SHORELINE — Shoreline resident George Daher has filed a referendum with the city of Shoreline to repeal a city council resolution that limits public comment time at meetings and how council members address the public outside of meetings.
He also filed an initiative with the city that would reinstall the city’s Hearing Examiner’s right to subpoena. The referendum and initiative were filed May 6.
The city has 10 days to respond to the filing to determine if the two measures are appropriate for the referendum and initiative process. If the measures are found appropriate by the city, Daher would have 90 days to get 15 percent of the registered voters who voted in the last general election to sign the petitions for the initiative or the referendum to make to the next general election ballot — the September primary.

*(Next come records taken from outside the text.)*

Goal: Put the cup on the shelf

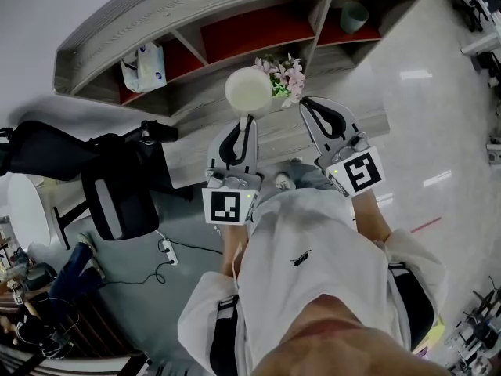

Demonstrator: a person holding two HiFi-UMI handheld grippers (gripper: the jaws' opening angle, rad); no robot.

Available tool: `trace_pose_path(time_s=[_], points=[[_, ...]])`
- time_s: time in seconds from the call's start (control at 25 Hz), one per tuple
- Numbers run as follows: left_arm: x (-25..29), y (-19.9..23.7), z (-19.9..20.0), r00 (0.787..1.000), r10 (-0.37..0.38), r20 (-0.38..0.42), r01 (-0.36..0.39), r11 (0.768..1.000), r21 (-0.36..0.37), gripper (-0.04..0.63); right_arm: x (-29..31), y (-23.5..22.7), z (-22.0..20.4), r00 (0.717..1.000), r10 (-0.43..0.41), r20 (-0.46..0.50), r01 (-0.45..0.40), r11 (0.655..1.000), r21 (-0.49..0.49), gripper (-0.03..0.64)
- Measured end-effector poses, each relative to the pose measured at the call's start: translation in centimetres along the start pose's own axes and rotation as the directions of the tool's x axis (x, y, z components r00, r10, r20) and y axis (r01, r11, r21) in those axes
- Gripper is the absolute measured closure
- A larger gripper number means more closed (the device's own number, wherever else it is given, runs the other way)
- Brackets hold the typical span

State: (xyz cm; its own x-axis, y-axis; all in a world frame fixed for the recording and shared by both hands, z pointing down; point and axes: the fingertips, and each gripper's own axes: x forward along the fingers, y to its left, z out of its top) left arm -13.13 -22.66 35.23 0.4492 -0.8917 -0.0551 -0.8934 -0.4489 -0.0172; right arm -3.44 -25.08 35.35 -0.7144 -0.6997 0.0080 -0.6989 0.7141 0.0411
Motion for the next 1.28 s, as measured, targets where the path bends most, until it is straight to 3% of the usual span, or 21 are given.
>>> trace_pose_path(time_s=[1.28], points=[[9.9,4.5,-3.9,0.999,0.049,0.009,-0.049,0.999,0.02,0.546,6.6,-7.8,-3.1,0.998,0.051,-0.041,-0.051,0.999,0.004,0.58]])
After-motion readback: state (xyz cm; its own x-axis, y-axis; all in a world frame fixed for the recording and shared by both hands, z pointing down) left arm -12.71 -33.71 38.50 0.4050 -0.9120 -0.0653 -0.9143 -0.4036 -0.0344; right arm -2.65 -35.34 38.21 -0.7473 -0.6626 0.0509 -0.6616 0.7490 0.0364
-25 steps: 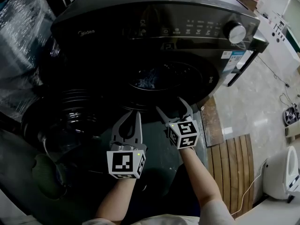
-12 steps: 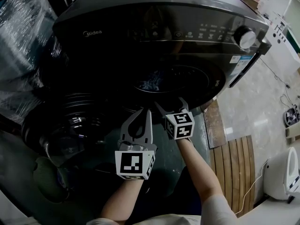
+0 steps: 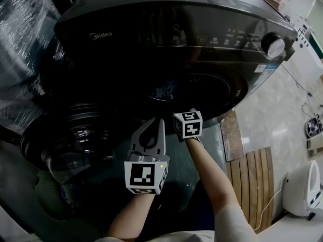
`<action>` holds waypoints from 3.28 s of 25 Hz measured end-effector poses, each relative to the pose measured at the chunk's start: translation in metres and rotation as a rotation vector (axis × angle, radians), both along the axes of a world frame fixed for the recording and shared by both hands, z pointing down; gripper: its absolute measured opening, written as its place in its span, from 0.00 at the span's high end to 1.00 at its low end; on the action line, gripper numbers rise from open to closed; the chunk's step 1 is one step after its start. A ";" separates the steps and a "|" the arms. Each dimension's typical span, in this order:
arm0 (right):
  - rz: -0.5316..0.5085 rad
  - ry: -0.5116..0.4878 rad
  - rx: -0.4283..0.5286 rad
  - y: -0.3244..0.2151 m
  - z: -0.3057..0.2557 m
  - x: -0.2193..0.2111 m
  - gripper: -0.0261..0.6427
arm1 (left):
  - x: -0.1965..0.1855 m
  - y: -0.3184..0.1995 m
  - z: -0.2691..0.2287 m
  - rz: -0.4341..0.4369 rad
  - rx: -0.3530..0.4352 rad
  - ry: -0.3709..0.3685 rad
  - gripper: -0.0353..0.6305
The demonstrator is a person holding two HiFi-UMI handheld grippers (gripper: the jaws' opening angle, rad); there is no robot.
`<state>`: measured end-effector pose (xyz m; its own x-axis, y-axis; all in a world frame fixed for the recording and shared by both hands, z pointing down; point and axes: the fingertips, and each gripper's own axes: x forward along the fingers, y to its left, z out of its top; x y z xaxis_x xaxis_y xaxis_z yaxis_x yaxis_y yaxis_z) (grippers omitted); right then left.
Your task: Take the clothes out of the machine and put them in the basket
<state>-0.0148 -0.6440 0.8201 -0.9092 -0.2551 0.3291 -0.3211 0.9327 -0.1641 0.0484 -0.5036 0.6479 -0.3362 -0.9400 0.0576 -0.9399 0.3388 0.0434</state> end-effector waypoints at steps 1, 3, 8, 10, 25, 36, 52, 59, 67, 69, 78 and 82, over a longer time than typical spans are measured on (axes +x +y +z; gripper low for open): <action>0.005 0.010 -0.006 -0.004 0.004 -0.004 0.44 | 0.000 -0.001 -0.001 0.002 0.002 -0.002 0.92; 0.015 0.029 -0.023 -0.011 0.012 -0.010 0.44 | -0.001 -0.001 -0.001 0.004 0.006 -0.005 0.91; 0.041 0.049 -0.071 -0.026 0.026 -0.028 0.44 | -0.004 -0.002 0.002 0.011 0.008 0.016 0.92; 0.061 0.053 -0.095 -0.030 0.032 -0.033 0.44 | -0.005 -0.002 0.002 0.011 0.007 0.015 0.92; 0.058 0.166 -0.106 -0.036 0.059 -0.055 0.44 | -0.004 -0.008 0.006 0.049 0.035 0.094 0.92; 0.045 0.165 -0.140 -0.034 0.061 -0.071 0.43 | -0.012 0.000 0.010 0.034 0.048 0.140 0.92; 0.082 0.259 -0.186 -0.039 0.078 -0.085 0.64 | -0.013 -0.003 0.014 0.052 0.044 0.167 0.92; 0.058 0.299 -0.164 -0.033 0.083 -0.080 0.88 | -0.012 -0.004 0.013 0.056 0.050 0.177 0.92; 0.059 0.254 -0.129 -0.031 0.072 -0.073 0.90 | -0.005 -0.004 0.011 0.059 0.052 0.171 0.92; 0.070 0.248 -0.122 -0.031 0.069 -0.068 0.91 | -0.004 -0.003 0.010 0.057 0.060 0.178 0.92; 0.098 0.182 -0.123 -0.028 0.048 -0.042 0.91 | 0.010 -0.002 0.010 0.066 0.068 0.214 0.92; 0.108 0.162 -0.113 -0.028 0.038 -0.025 0.91 | 0.018 0.000 0.009 0.063 0.062 0.211 0.92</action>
<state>-0.0400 -0.6723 0.8585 -0.8112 -0.3014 0.5011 -0.4491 0.8699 -0.2039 0.0667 -0.5034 0.6568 -0.2629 -0.9629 0.0617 -0.9270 0.2698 0.2607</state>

“I filed the referendum because what the council has effectively done is silence dissenting opinion,” Daher said, referring to a council decision April 28 to limit public comment opportunities at meetings and to require council members represent council decisions over their own personal views when representing the council at official meetings or events.
“The city wants to be able to lobby other government agencies without having these alternative opinions surfacing,” Daher said. “The city is trying to remove any doubt of their position and they don’t want any council member appearing or testifying or going to any meetings with an opinion that is outside what was voted on.”
Daher said he filed the initiative to reinstall the Hearing Examiner’s right to subpoena, which was taken away in 2001 when the city did a major revamp of its hearing processes.
Daher said removing the hearing examiner’s right to subpoena affected a case that Shoreline residents Tim and Patty Crawford have against the city of Shoreline and Aegis Assisted Living of Shoreline, a senior living facility that has been built near what environmentalists call an arm of Thornton Creek.
“In the Crawford’s case, they wanted to bring in expert biologists that work for the state of Washington, but they found out that state employees could not appear on behalf of the Crawfords unless they are subpoenaed. But the city took that right of subpoena away from the Hearing Examiner,” Daher said.
City attorney Ian Sievers said removal of the Hearing Examiner’s power to subpoena was a part of a larger revision of the city’s 1995 regulatory rules and had nothing to do with the Crawford’s case.
Sievers said Tuesday the two measures Daher filed will most likely be rejected because they address policy decisions and not city ordinances, and thus the power to overturn them by initiative or referendum does not apply.
“The two statutes for both council rule-making and hearing examiner rules, under our ordinance, have no initiative or referendum power,” he said. “The ability to file referendums or initiatives only applies to ordinances, so (Daher’s measures are) not appropriate because they challenge powers given by the state Legislature to the city council.”